• **What the task asks**
In the lines below, count those containing the word "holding" and give the number alone.

• **Dataset content**
════════
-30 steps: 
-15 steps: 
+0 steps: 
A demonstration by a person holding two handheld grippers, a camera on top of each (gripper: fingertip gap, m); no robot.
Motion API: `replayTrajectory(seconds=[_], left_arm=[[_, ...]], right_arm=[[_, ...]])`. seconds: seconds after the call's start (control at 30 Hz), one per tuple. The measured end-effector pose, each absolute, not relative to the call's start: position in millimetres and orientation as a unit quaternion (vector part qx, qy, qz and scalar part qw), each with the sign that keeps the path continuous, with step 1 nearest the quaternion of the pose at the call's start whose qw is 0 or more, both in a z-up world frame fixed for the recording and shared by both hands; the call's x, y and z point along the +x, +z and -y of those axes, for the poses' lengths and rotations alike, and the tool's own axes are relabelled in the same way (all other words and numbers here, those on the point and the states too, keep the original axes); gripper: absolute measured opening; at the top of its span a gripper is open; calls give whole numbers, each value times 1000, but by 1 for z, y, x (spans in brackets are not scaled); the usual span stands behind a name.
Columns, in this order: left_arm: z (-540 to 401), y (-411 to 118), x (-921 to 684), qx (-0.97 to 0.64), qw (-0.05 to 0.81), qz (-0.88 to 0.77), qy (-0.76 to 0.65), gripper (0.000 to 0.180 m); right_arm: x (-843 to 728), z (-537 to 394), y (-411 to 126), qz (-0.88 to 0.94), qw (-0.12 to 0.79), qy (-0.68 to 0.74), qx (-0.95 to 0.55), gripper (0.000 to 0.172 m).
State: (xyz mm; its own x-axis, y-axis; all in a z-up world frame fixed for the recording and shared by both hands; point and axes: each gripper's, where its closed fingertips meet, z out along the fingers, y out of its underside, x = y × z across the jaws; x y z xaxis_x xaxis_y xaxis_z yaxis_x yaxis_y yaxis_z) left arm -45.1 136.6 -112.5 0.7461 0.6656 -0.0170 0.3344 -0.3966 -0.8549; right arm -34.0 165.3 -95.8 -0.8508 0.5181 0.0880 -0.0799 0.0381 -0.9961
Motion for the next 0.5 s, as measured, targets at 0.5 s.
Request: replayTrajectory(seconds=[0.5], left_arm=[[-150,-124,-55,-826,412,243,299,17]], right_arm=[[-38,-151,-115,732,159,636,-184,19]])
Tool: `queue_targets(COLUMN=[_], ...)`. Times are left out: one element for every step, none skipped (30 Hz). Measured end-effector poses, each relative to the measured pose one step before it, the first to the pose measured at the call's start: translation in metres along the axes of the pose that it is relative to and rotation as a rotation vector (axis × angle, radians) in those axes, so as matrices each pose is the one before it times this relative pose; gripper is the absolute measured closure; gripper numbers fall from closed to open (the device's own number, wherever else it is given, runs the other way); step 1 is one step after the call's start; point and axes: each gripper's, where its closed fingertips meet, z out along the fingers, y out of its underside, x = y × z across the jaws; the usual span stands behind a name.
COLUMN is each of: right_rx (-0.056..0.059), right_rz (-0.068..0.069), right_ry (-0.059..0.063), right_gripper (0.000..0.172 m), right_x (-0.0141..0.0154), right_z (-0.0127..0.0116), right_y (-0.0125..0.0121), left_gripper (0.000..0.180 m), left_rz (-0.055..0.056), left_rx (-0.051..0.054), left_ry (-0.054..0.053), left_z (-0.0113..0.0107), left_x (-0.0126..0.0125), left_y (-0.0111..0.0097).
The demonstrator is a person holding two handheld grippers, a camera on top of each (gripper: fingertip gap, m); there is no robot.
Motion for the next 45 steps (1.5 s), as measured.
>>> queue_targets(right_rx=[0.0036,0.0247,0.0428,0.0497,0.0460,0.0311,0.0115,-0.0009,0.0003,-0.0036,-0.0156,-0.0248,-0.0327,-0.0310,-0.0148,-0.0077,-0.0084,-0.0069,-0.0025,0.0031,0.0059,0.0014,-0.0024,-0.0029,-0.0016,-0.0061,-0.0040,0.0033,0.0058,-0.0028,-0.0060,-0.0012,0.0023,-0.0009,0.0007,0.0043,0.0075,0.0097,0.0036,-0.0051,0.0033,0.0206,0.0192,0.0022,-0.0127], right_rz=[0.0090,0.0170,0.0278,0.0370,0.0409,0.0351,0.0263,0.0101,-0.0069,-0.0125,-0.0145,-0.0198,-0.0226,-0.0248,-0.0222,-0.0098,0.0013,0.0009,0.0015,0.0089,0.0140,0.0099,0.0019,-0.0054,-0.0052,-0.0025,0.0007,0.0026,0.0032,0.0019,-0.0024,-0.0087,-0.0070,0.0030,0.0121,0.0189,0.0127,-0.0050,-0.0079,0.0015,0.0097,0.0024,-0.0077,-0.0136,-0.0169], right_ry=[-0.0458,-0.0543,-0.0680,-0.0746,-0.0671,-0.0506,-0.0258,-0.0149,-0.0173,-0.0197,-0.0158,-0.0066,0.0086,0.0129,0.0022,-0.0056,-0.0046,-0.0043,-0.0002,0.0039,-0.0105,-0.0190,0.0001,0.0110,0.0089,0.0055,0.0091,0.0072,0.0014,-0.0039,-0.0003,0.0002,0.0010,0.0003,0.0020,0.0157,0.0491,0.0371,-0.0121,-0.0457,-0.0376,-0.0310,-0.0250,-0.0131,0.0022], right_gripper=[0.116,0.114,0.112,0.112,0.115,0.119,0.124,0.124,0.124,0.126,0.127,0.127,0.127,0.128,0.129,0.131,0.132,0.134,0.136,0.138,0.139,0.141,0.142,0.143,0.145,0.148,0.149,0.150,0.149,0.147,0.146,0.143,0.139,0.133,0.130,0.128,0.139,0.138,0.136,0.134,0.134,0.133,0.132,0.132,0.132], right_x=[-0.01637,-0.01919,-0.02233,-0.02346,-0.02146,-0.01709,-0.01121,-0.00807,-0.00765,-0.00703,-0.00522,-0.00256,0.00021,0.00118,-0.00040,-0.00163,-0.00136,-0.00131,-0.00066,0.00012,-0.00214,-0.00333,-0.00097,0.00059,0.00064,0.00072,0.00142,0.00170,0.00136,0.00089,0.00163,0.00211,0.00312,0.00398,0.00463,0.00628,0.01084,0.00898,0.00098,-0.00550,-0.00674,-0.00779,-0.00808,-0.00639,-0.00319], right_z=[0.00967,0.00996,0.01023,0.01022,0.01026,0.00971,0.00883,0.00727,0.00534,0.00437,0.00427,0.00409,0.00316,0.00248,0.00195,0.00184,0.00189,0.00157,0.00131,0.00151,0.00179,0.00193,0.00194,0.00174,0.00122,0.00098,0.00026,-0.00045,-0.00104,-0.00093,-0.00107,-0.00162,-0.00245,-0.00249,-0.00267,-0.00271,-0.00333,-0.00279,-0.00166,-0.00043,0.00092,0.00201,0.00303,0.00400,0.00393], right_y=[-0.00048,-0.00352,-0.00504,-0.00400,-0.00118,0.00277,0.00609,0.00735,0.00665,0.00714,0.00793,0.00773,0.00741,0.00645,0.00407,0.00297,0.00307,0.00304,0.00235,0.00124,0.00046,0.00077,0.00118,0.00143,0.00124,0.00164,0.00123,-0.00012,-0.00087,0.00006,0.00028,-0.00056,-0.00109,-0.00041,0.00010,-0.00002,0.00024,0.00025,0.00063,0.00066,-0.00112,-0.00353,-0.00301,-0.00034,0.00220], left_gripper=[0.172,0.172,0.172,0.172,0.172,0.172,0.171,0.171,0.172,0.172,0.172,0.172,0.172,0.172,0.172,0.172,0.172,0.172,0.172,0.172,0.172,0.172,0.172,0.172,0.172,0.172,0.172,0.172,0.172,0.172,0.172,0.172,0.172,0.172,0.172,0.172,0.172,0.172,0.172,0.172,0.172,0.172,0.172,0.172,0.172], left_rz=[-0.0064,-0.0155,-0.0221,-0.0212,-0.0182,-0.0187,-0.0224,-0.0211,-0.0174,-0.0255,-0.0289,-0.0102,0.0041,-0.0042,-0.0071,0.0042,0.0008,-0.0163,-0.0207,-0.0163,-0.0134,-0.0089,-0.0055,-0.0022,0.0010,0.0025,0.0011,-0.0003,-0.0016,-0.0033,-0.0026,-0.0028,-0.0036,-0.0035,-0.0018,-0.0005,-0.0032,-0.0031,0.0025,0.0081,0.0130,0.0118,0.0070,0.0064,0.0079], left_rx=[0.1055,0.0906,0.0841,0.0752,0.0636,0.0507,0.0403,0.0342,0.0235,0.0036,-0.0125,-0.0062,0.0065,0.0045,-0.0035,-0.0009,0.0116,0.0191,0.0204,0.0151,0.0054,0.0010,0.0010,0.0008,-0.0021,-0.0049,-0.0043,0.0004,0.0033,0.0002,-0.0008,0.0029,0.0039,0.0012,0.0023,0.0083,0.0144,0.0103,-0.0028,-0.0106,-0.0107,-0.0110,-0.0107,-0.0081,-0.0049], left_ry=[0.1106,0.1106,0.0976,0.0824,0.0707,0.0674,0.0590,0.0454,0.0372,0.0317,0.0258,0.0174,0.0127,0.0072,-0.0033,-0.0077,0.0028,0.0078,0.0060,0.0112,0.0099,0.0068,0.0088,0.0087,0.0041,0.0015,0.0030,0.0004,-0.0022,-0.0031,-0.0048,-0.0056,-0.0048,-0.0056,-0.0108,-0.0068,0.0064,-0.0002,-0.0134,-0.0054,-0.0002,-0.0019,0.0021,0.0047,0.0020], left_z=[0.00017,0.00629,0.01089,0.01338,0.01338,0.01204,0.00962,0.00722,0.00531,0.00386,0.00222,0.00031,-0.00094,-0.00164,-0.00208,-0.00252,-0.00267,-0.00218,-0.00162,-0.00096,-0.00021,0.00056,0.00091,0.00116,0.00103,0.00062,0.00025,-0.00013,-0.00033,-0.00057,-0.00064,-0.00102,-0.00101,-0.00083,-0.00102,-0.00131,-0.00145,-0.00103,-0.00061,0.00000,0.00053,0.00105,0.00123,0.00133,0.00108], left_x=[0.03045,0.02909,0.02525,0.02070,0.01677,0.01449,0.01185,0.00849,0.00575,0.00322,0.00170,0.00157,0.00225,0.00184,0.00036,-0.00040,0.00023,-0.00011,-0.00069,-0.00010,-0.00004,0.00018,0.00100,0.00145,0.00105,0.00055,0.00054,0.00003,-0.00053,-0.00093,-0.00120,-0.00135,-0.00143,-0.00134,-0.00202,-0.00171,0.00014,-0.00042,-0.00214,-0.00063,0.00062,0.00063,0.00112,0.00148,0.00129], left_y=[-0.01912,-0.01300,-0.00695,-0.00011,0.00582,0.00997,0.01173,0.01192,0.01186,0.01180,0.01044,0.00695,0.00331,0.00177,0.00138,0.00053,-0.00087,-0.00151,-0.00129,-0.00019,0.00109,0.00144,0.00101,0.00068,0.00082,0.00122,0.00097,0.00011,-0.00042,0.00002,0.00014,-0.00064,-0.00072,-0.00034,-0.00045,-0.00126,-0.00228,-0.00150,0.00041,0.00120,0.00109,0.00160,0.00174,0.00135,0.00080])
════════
• **Task output**
2